Hüseyin Avni Cengiz: İnsanlık Nereye 3

Yazar Hüseyin Avni Cengiz'in Edebiyat Gazetesi'nin temmuz sayısında yayımlanan İnsanlık Nereye 3 isimli yazısını sizlerle paylaşıyoruz.

Tarık Buğra’nın Osmancık romanında bir cümleye keyifle çok gülmüştüm: Yaşlı papaz ile bir tekfur sohbet ederken papaz diyor ki gençlik bozuldu, gençler artık hep Türklere özeniyorlar.  M.Ö 400’lerde yaşamış tartışmasız büyük düşünür Sokrates ise ‘‘Bugünün gençleri lüks ve gösteriş düşkünü, saygısız, başkaldıran, geveze ve obur yaratıklardır.’’ diyor. M.Ö 2500’lerde yazıldığı tahmin edilen Sümer tabletlerinde bile gençlerin terbiyesizliğinden şikâyet edilir. Tarih, geçmişten günümüze akıp gelen bir zaman ırmağı. İnsanlık değerleri olarak inişler çıkışlar yaşandı akıp gelen zaman nehrinde. Çok acı çekti insanlar. Göçler, sürgünler, katliamlar yaşandı. Şüphesiz güzel günler de oldu. Medeniyetler kurdu insanoğlu, şehirler inşa etti. Bu iyi bir şey mi, o da ayrı konu. Kimi düşünürler Mısır medeniyetini örnek vererek zulüm olarak algıladı medeniyeti kimisi medeniyeti olumladı. 

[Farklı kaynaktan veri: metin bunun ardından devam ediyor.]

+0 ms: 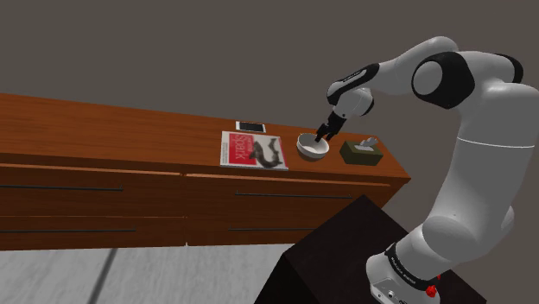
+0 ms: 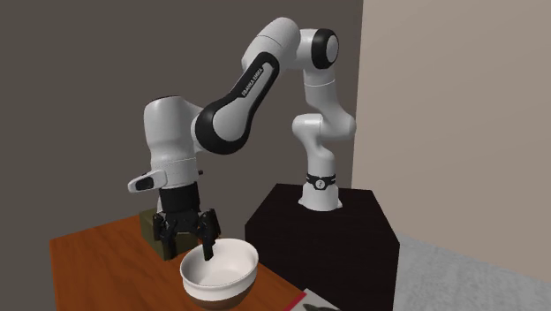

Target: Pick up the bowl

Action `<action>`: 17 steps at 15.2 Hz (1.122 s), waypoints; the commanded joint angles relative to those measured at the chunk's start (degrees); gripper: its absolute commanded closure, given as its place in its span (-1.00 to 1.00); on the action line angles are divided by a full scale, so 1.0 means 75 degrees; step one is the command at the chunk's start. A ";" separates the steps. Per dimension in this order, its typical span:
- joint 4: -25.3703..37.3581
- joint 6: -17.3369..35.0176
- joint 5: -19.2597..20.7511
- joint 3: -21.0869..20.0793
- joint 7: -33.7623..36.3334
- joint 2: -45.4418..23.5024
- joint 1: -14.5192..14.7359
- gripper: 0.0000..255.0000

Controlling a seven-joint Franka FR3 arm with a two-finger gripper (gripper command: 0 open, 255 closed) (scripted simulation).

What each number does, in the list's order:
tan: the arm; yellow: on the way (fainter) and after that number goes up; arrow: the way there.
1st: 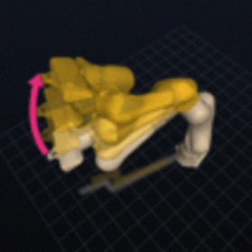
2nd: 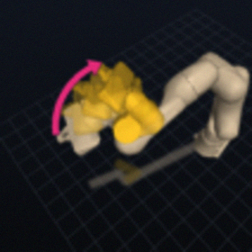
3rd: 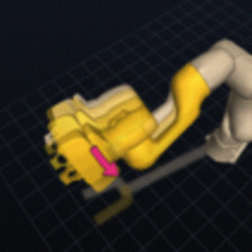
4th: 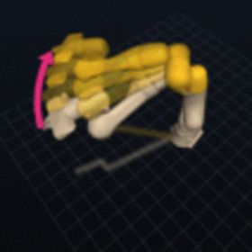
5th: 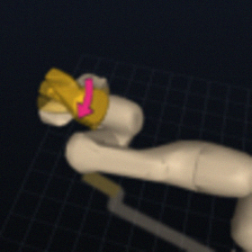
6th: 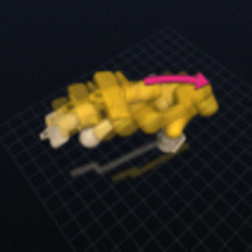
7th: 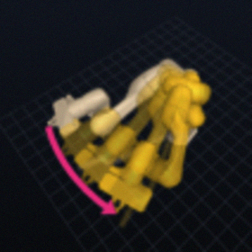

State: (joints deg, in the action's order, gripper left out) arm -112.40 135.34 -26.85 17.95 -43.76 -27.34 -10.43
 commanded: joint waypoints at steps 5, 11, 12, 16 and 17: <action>0.0025 0.0245 -0.0175 -0.0108 -0.0146 -0.0290 -0.0070 1.00; 0.0015 0.0251 -0.0176 -0.0109 -0.0145 -0.0286 -0.0066 1.00; 0.0019 0.0250 -0.0177 -0.0109 -0.0146 -0.0289 -0.0067 1.00; -0.0005 0.0121 -0.0081 -0.0048 -0.0063 -0.0123 -0.0023 1.00; -0.0006 0.0053 -0.0034 -0.0019 -0.0022 -0.0048 -0.0004 1.00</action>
State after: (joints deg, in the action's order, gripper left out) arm -112.75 136.35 -27.44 17.62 -44.27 -28.05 -10.57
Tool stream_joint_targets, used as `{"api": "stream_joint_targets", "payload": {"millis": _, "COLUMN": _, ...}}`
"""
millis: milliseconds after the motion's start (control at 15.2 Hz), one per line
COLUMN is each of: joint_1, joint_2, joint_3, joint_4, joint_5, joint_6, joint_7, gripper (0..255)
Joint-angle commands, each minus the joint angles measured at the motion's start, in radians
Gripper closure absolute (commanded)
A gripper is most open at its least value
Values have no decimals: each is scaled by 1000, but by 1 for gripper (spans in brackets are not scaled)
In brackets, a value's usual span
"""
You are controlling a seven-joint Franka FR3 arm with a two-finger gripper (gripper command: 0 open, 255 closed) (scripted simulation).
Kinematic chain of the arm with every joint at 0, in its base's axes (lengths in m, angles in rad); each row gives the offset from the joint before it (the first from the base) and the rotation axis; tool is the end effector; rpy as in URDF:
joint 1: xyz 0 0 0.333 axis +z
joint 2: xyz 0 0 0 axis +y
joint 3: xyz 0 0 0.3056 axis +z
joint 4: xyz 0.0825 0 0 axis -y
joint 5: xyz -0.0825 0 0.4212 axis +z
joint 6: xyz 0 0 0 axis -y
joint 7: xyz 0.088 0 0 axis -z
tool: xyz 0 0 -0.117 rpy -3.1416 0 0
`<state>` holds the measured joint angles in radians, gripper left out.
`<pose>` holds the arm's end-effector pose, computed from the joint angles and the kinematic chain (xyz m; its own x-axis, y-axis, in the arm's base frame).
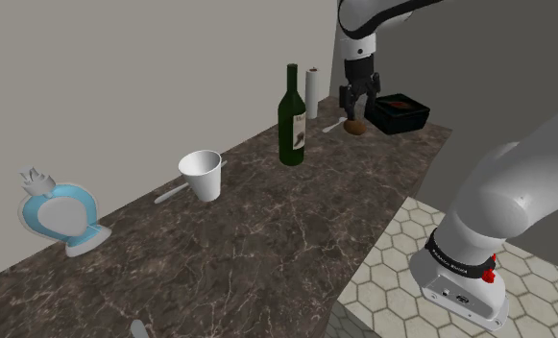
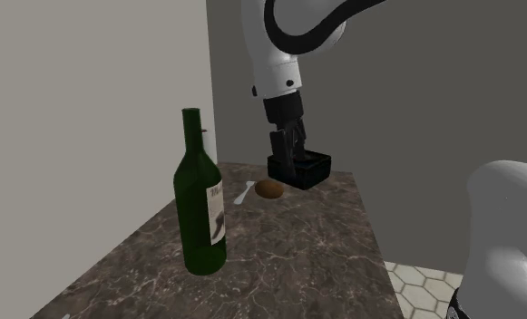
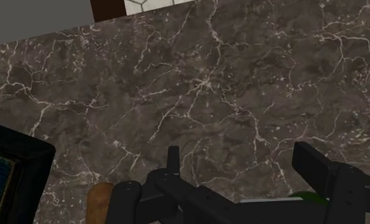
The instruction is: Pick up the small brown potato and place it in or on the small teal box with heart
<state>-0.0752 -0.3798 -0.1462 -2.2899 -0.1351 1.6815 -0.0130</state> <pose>0.4336 -0.1141 0.4494 0.9590 -0.1643 -0.2309 -0.1520 -0.9859 0.0702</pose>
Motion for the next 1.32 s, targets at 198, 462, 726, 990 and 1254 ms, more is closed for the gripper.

Hüseyin Avni Cengiz: İnsanlık Nereye 3

Peki, insanlık iyiye mi gidiyor yoksa kötüye mi? Bu soruya bir cevap verebilmek için insanlık adına iyinin ve kötünün ne olduğunu tanımlamak gerekir. “Kadın-erkek ayırımı yapmadan daha insani, daha hukuki, daha adil olanı, daha vicdani ve toplum bireylerinin birbirine daha saygılı olmasını”  “iyi” kabul edersek tarih, iniş-çıkışlarla doludur. Ama tarihin ana eğilimi (trendi) bir borsa terimi olan gökkuşağı grafiği gibi daima yukarıya doğrudur. Bu konuda çok fazla örneğe gerek yok ama bir örnek verecek olursak: kölelik... Bundan yaklaşık 14 yy önce, kız çocuklarını diri diri toprağa gömen bir toplumu çağına göre dünyanın en medeni toplumu hâline getiren İslam dini dahi köleliği tam olarak kaldıramadı. Tarihçilerin tespitine göre 19.yy’da İstanbul’da 47 bini kadın olmak üzere 50 bin esir vardı. Parayla alınıp satılan insanlar… Düşünsenize Kafkasya’dan, Balkanlar’dan veya Afrika’dan ailesinden satın aldığın veya sokakta, kırda, tenhada yakaladığın çocuğu hatta yetişkini atıyorsun gemiye, getirip İstanbul’da göğsünü gere gere, gururla satıyorsun. Anlatması dahi zor geliyor insana.  İstanbul’daki cariye pazarı henüz 1846’da Abdülmecid tarafından kapatılabildi. Gerekçesi de çok ilginçti: “ şer’i ve insani ilkeler”le bağdaşmaması.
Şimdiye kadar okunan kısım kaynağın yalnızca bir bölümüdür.